[Items from a data source]
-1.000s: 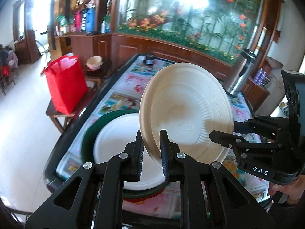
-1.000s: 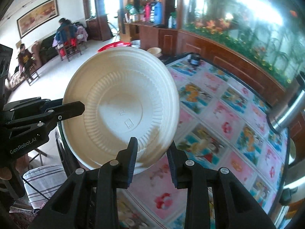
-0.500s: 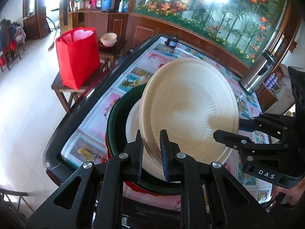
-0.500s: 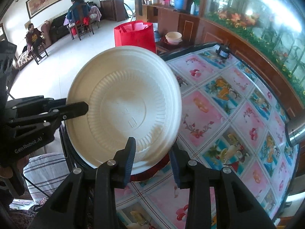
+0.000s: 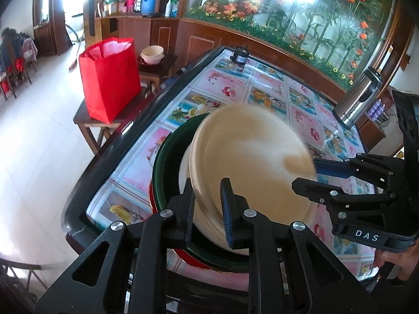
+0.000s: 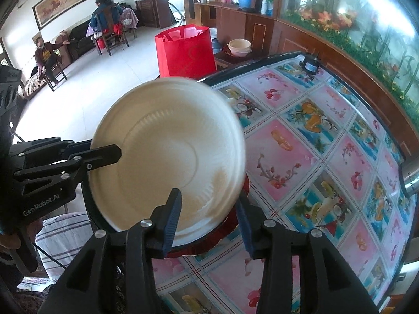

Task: Organize plates and bowls
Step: 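Lower the tan plate onto the white plate in the basin and open both tools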

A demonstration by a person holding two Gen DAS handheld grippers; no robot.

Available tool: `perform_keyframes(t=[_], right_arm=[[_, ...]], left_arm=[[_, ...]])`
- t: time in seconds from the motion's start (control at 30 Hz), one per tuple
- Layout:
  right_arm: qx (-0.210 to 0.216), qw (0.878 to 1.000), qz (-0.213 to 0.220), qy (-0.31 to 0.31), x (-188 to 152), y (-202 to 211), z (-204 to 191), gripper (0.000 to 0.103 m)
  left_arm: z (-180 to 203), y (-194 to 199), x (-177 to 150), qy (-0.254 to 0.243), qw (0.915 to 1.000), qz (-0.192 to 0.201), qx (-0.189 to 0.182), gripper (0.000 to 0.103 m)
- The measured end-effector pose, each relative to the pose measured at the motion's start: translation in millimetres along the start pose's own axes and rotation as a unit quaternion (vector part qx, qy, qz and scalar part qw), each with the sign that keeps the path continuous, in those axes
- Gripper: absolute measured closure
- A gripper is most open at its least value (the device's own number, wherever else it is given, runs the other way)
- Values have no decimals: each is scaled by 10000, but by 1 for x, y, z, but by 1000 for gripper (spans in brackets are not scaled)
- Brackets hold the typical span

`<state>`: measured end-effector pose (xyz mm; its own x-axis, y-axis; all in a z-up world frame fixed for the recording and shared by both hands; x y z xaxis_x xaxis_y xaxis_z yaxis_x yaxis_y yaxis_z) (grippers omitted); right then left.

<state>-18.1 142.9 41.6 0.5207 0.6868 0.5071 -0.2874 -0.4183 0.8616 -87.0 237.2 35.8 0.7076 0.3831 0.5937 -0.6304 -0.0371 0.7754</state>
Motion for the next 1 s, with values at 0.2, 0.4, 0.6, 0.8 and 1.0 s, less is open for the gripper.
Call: perform_keyframes(t=[0.2, 0.4, 0.6, 0.8, 1.0], right_arm=[[9, 9999, 25, -99, 0, -1, 4, 58], [23, 9999, 31, -121, -1, -2, 5, 55], [-52, 9998, 160, -135, 0, 4, 4, 49], [-356, 9961, 721, -355, 4, 24, 3, 26], [-688, 9879, 1207, -683, 1, 38, 9, 20]], left_arm=[[-1, -3, 1, -120, 9997, 91, 172, 81], [-4, 5, 9, -261, 9977, 493, 380, 51], [-6, 15, 15, -393, 9933, 842, 686, 51], [3, 24, 13, -364, 9892, 1230, 712, 51], [2, 32, 8, -135, 9850, 1453, 921, 51]])
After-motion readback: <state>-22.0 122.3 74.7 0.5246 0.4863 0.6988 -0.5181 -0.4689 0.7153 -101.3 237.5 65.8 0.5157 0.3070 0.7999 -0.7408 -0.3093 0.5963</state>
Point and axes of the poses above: each gripper's, at about its wrist camera, not at the fingertips, and y roughly against the way its jaws point, z to its right, x to its top, the point moved 10 cm from there along -y, roughly the way its jaws point, and after that the axes turned 1 degree about y, right-handed, at the moved point
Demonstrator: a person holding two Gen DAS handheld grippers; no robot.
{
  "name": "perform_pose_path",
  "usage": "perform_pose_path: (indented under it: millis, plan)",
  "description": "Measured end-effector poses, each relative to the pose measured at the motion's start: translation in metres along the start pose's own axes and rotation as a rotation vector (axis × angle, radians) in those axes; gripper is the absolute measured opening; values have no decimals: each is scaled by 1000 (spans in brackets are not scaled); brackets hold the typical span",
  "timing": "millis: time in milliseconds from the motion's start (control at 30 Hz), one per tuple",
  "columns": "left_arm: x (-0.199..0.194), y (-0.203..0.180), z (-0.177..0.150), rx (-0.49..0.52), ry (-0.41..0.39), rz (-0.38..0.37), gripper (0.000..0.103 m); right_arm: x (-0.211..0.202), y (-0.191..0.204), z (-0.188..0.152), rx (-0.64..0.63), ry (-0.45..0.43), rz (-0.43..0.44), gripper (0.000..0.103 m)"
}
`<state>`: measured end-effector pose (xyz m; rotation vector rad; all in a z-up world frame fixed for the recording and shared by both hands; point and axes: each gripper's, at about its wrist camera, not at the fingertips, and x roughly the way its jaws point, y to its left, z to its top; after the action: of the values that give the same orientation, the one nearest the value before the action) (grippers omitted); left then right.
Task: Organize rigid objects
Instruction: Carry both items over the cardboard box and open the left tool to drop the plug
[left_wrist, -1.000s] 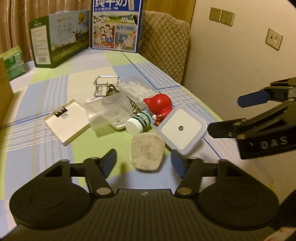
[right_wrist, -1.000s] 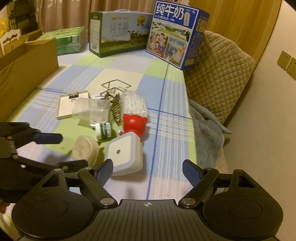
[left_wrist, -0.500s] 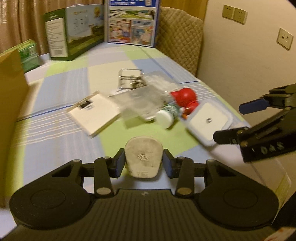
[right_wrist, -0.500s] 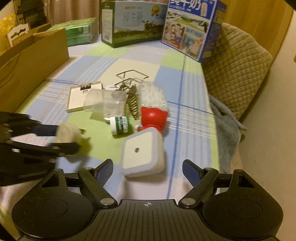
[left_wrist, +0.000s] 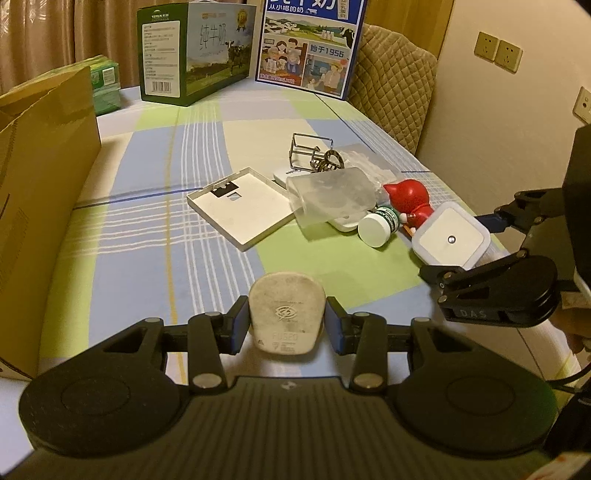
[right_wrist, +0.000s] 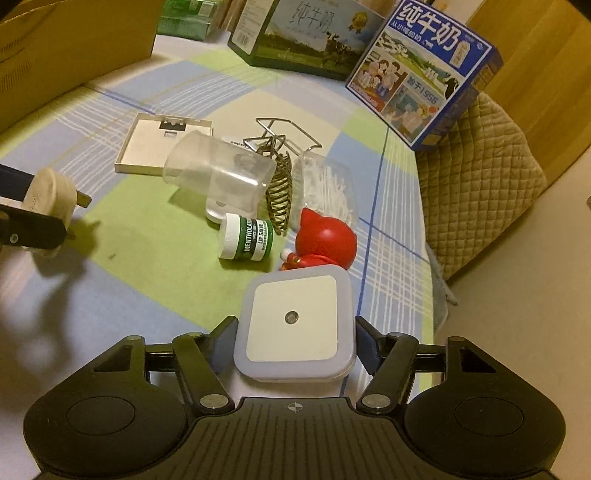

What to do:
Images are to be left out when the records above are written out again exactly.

Written reply:
-1.000s: 
-1.000s: 
-0.500s: 
-0.500s: 
+0.000s: 
+0.000s: 

Task: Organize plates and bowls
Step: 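Lower the tan plate onto the white plate in the basin and open both tools
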
A demonstration by a person holding two Gen DAS handheld grippers; no robot.

Available tool: `perform_keyframes(t=[_], right_arm=[[_, ...]], left_arm=[[_, ...]])`
- t: time in seconds from the motion's start (control at 30 Hz), one per tuple
- Layout:
  right_arm: qx (-0.210 to 0.216), qw (0.878 to 1.000), qz (-0.213 to 0.220), qy (-0.31 to 0.31), x (-188 to 152), y (-202 to 211), z (-204 to 191), gripper (0.000 to 0.103 m)
  left_arm: z (-180 to 203), y (-194 to 199), x (-177 to 150), qy (-0.254 to 0.243), qw (0.915 to 1.000), qz (-0.192 to 0.201), qx (-0.189 to 0.182), gripper (0.000 to 0.103 m)
- The measured end-effector pose, each relative to the pose measured at the motion's start: translation in millimetres along the start pose's own axes and rotation as a unit quaternion (vector part qx, qy, qz and scalar part qw), each with the sign that keeps the path continuous, in those axes
- Gripper: absolute measured closure
- A gripper is most open at its least value (the device's own number, wherever else it is given, runs the other way)
- Values have no decimals: each is scaled by 10000, but by 1 for x, y, z, but by 1000 for gripper (spans in brackets are not scaled)
- Brackets hold the typical span

`<state>`: measured end-effector pose (xyz mm; its own x-axis, y-axis; all in a z-up world frame fixed for the recording and shared by both hands; x y z xaxis_x xaxis_y xaxis_z yaxis_x yaxis_y yaxis_z) (grippers omitted); right then left.

<state>-18.1 142.9 41.6 0.5207 0.6868 0.5071 -0.2874 -0.4183 0.8616 -87.0 237.2 35.8 0.7076 0.3831 0.5937 -0.6304 -0.0371 0.7754</state>
Motion for the next 1 s, with values at 0.2, 0.4, 0.6, 0.8 and 1.0 s, less is open for the gripper.
Call: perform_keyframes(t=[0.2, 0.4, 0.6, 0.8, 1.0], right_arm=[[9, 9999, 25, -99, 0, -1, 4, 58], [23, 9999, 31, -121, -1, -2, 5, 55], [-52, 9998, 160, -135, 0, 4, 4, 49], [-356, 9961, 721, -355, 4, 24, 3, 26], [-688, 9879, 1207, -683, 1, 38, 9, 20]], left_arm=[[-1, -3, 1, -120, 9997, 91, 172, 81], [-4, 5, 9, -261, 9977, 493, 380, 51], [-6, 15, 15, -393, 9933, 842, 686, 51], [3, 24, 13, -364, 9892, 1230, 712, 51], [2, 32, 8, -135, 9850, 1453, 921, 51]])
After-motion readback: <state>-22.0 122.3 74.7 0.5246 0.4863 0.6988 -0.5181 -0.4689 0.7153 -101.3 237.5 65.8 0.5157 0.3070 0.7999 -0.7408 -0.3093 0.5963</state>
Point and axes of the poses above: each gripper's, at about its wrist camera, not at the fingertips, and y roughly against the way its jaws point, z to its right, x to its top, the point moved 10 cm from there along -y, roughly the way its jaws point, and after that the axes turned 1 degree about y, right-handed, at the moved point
Demonstrator: a person holding two Gen DAS handheld grippers; no robot.
{
  "name": "perform_pose_path",
  "usage": "perform_pose_path: (indented under it: millis, plan)",
  "description": "Measured end-effector poses, each relative to the pose measured at the motion's start: translation in metres along the start pose's own axes and rotation as a rotation vector (axis × angle, radians) in those axes; gripper is the absolute measured opening; values have no decimals: each is scaled by 1000 (spans in brackets are not scaled); brackets hold the typical span",
  "timing": "millis: time in milliseconds from the motion's start (control at 30 Hz), one per tuple",
  "columns": "left_arm: x (-0.199..0.194), y (-0.203..0.180), z (-0.177..0.150), rx (-0.49..0.52), ry (-0.41..0.39), rz (-0.38..0.37), gripper (0.000..0.103 m); right_arm: x (-0.211..0.202), y (-0.191..0.204), z (-0.188..0.152), rx (-0.64..0.63), ry (-0.45..0.43), rz (-0.43..0.44), gripper (0.000..0.103 m)"
}
`<state>`: measured end-effector pose (xyz m; rotation vector rad; all in a z-up world frame fixed for the recording and shared by both hands; point and axes: each gripper's, at about its wrist camera, not at the fingertips, and x roughly the way its jaws point, y to its left, z to its top; after the action: of the values that give the same orientation, the one nearest the value before the action) (grippers omitted); left then right.
Task: Organize rigid objects
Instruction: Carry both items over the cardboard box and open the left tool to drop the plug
[left_wrist, -1.000s] 
[right_wrist, -1.000s] 
[left_wrist, -0.500s] 
[right_wrist, -0.500s] 
[left_wrist, +0.000s] 
[right_wrist, +0.000s] 

No more work remains in this exercise.